Detailed Explanation

Here, the discussion dives deeper into how the presence of a single pole impacts the overall feedback system. The location of this pole will determine key characteristics of the system like stability, frequency response, and gain changes. Understanding how to manipulate and analyze these poles into feedback systems is essential for designing effective circuits.

Examples & Analogies

It's like adjusting the gear on a bicycle.

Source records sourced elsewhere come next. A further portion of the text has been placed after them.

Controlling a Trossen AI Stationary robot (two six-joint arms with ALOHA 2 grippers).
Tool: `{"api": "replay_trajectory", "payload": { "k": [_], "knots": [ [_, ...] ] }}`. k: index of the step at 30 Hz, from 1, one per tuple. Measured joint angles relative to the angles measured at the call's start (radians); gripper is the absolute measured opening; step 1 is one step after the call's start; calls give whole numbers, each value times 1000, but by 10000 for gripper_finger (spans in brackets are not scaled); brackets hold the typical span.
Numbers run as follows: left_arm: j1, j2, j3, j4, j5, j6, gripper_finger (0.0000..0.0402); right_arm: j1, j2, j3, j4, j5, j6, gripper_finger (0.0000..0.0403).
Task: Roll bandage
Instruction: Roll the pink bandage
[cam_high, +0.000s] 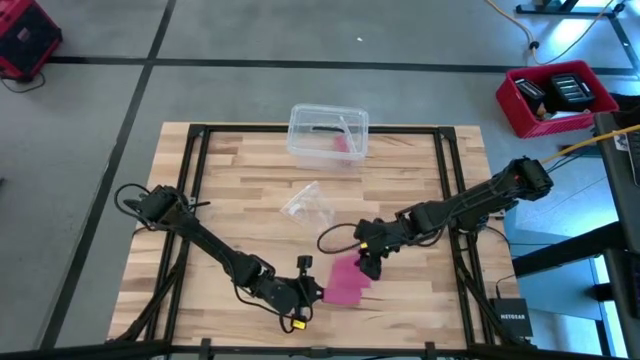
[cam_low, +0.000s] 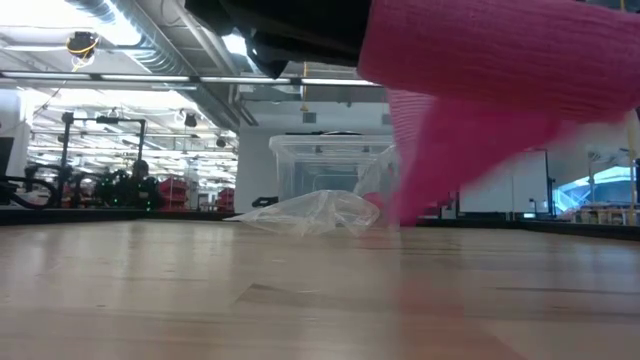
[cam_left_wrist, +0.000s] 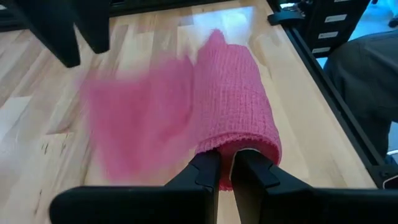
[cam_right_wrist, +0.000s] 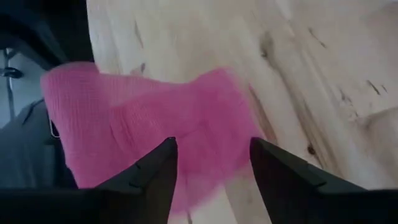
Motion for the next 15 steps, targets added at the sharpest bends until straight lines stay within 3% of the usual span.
{"api": "replay_trajectory", "payload": {
  "k": [10, 15],
  "knots": [
    [0, 0, 0, 1, -2, -29, 21, -31, -8, 108, -216, -2, -54, 205],
    [0, -52, 13, -13, -3, -20, 21, 68, -71, 155, -327, 80, -130, 205]
  ]
}}
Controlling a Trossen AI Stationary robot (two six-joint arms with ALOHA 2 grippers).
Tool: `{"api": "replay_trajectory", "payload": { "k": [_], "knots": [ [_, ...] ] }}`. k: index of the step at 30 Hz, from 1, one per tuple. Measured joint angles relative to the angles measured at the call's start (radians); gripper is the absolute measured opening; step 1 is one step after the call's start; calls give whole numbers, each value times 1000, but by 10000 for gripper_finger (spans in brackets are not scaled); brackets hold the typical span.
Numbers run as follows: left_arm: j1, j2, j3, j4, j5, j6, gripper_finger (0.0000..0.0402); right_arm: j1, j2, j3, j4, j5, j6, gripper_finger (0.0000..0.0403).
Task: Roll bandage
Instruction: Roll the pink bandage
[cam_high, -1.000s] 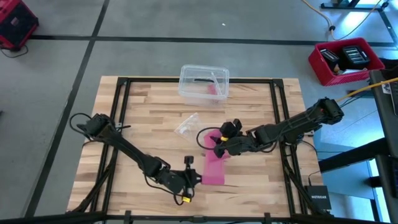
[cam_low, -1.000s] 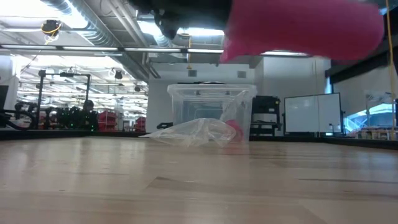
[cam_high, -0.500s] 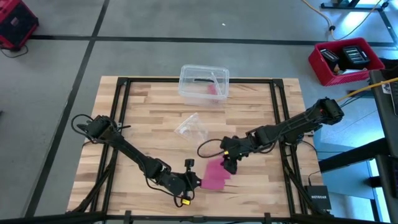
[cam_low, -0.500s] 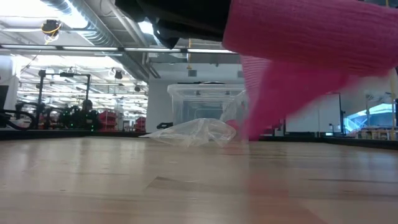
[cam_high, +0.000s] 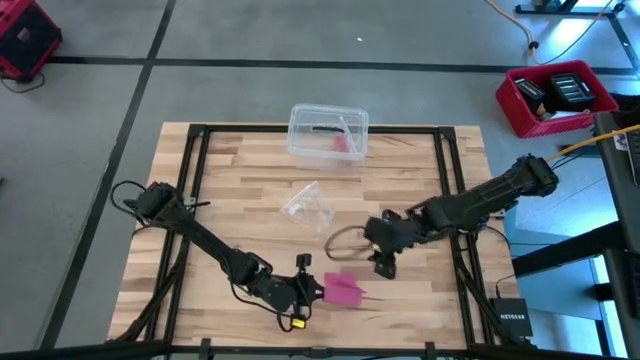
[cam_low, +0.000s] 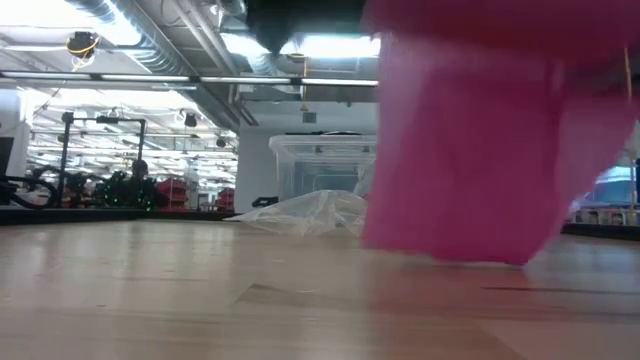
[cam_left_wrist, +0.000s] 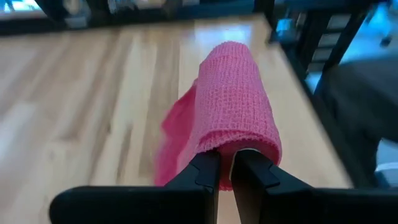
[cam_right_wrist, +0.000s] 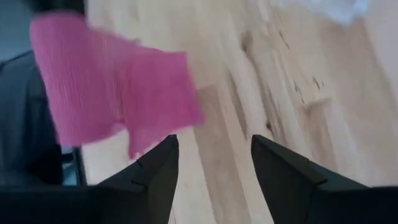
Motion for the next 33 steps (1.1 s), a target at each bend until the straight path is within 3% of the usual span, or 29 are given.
{"api": "replay_trajectory", "payload": {
  "k": [3, 7, 11, 14, 17, 21, 23, 29, 33],
  "knots": [
    [0, -62, 22, 8, -1, 49, 21, 108, -48, -1, 7, 139, -23, 205],
    [7, -132, 40, 10, -5, 124, 21, 288, -75, -2, 55, 455, -23, 205],
    [29, -184, 43, 13, -20, 148, 21, 461, -39, -2, 102, 771, 0, 205],
    [44, -186, 42, 14, -21, 158, 21, 548, 18, -3, 113, 921, 31, 205],
    [52, -186, 41, 18, -21, 164, 21, 579, 86, -3, 112, 937, 54, 205],
    [58, -186, 41, 62, -20, 159, 21, 572, 173, -4, 120, 805, 81, 205],
    [58, -189, 42, 82, -20, 159, 21, 560, 199, -4, 103, 791, 132, 205],
    [50, -210, 41, 90, -20, 151, 21, 614, 200, -54, 50, 1031, 236, 205],
    [50, -220, 42, 99, -20, 152, 21, 663, 148, -176, 102, 1081, 353, 204]
  ]
}}
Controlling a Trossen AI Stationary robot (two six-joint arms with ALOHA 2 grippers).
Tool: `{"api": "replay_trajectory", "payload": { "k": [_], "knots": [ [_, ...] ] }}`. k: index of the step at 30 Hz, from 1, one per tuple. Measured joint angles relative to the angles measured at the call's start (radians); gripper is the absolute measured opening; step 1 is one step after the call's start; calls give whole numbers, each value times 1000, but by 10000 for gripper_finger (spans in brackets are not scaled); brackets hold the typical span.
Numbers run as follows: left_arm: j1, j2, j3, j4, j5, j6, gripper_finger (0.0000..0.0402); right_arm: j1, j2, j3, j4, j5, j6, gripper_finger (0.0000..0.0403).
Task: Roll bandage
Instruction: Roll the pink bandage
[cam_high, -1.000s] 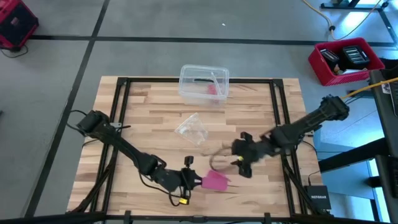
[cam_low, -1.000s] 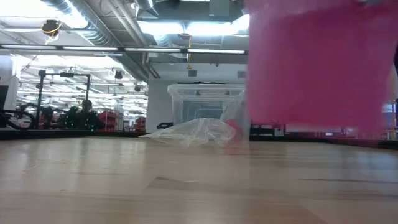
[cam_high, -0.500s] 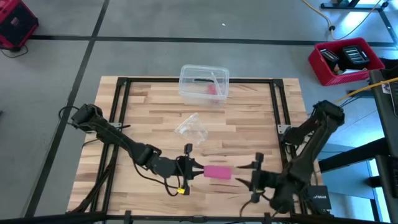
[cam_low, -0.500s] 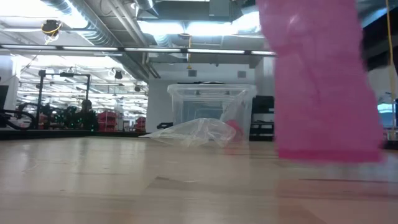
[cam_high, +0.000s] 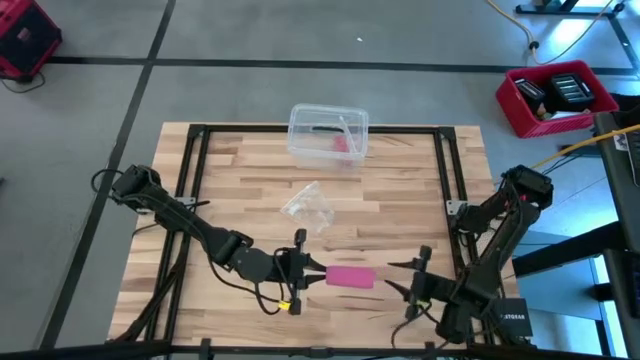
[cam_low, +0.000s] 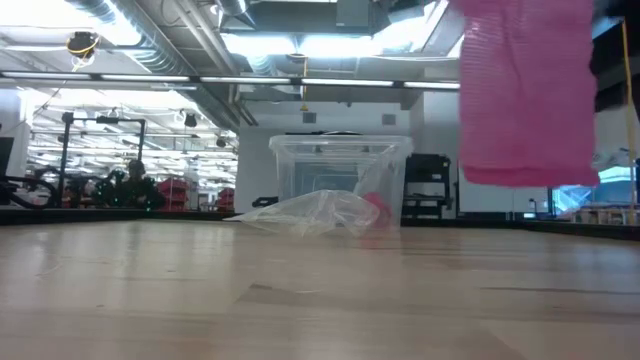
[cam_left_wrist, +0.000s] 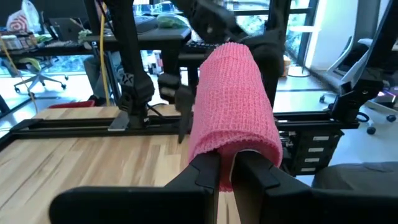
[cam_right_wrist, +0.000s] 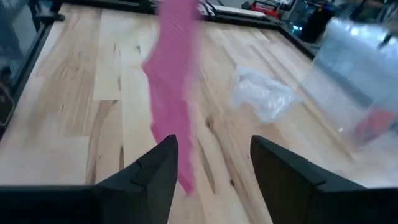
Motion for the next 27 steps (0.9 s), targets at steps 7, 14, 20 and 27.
{"api": "replay_trajectory", "payload": {
  "k": [7, 14, 20, 27],
  "knots": [
    [8, 0, 0, 14, 0, -5, 21, -12, -22, -246, 536, -9, -115, 204],
    [7, 1, 0, 13, 0, -9, 21, -108, -22, -327, 934, -126, -471, 204],
    [7, 1, 0, 14, 0, -8, 21, -177, -22, -328, 956, -250, -509, 204],
    [8, 0, 0, 21, -1, -4, 21, -188, 6, -328, 1078, -269, -594, 204]
  ]
}}
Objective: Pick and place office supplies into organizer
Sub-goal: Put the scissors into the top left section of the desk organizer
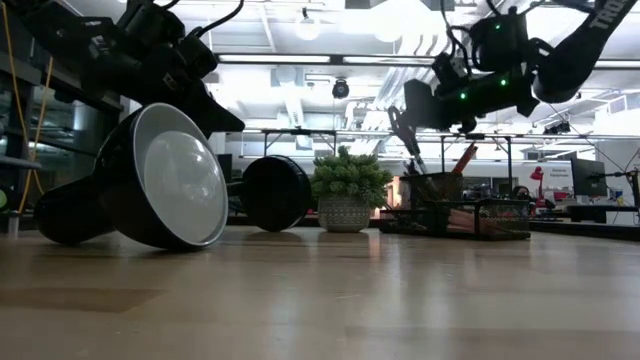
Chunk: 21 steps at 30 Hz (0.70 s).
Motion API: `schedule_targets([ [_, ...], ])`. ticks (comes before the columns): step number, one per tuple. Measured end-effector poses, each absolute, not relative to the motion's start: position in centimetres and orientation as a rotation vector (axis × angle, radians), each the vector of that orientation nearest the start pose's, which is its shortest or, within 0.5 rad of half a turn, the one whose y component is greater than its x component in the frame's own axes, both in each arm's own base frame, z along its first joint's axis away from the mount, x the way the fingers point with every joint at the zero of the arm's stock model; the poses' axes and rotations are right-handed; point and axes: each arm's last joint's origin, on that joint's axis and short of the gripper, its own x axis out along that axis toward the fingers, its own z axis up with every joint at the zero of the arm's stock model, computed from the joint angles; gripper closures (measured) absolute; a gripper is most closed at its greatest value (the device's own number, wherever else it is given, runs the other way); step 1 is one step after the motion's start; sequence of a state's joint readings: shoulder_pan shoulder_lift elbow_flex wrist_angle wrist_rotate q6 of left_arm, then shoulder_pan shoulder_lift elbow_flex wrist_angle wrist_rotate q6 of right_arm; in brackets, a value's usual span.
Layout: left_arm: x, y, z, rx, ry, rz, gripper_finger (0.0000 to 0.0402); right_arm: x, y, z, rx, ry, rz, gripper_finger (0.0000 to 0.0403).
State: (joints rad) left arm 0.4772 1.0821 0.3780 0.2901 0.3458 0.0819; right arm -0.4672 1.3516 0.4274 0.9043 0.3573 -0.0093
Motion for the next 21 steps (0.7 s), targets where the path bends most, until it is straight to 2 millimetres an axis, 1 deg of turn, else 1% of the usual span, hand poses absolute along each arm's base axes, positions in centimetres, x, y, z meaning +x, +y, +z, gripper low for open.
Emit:
schedule_targets([
  [7,19.0,8.7,18.5,-0.085,0.385,0.114,0.0399,22.4,-13.1,18.5,0.051,0.061,-0.833,0.0335],
  [10,19.0,8.7,18.5,-0.085,0.385,0.114,0.0399,22.5,-13.2,18.0,0.075,0.070,-0.832,0.0328],
  [15,19.0,8.7,18.5,-0.086,0.385,0.114,0.0399,22.6,-13.2,17.9,0.115,0.056,-0.820,0.0301],
  [21,19.0,8.7,18.5,-0.086,0.386,0.114,0.0399,22.7,-13.1,17.8,0.120,0.068,-0.791,0.0271],
])
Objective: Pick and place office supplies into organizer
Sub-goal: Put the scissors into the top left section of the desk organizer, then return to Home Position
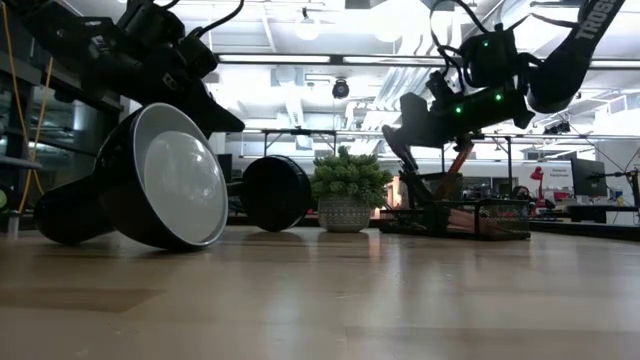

A single gear (pole) affects your speed and stability; shifting this gear changes how smoothly you can ride, just as moving pole locations influences how effectively the feedback system performs.

Definitions & Key Concepts

Learn essential terms and foundational ideas that form the basis of the topic.

Key Concepts

  • Feedback Network: A routing mechanism for part of an output signal back into the input to control system behavior.

  • Pole Location: The position in the s-plane affecting the stability and frequency response of the system.

  • Loop Gain: The product of forward gain and feedback factor that indicates overall system stability.

Examples & Real-Life Applications

See how the concepts apply in real-world scenarios to understand their practical implications.

Examples

  • A feedback amplifier circuit with a pole at s = -1 changes the frequency response, indicating higher stability.

  • Introducing a feedback factor of Ξ² = 0.5 can shift pole locations and demonstrate an increase in system bandwidth.

Memory Aids

Use mnemonics, acronyms, or visual cues to help remember key information more easily.

🎡 Rhymes Time

  • Feedback's a loop, where signals renew, Gaining control while the bandwidth grew.

πŸ“– Fascinating Stories

  • Imagine a feedback loop in a bakery, where the baker adjusts the oven's heat based on how well the bread rises, illustrating how feedback influences optimal outcomes.

🧠 Other Memory Gems

  • Remember the word 'GAP' for feedback: Gain reduction, Amplifier stability, Pole shifting.

🎯 Super Acronyms

FBA

  • Feedback
  • Bandwidth
  • Amplifier - the trio to mastering feedback systems.

Flash Cards

Review key concepts with flashcards.

Glossary of Terms

Review the Definitions for terms.

  • Term: Feedback Network

    Definition:

    A method used to route part of an output signal back to the input of a system to control its behavior.

  • Term: Pole

    Definition:

    A value of 's' in a transfer function at which the function becomes infinite, affecting system behavior and stability.

  • Term: Gain

    Definition:

    The ability of an amplifier to increase the strength of a signal, usually measured in decibels (dB).

  • Term: Laplace Domain

    Definition:

    A transformation technique used to analyze linear time-invariant systems using complex frequency variable 's'.

  • Term: Loop Gain

    Definition:

    The product of the forward gain and feedback factor in a feedback control system.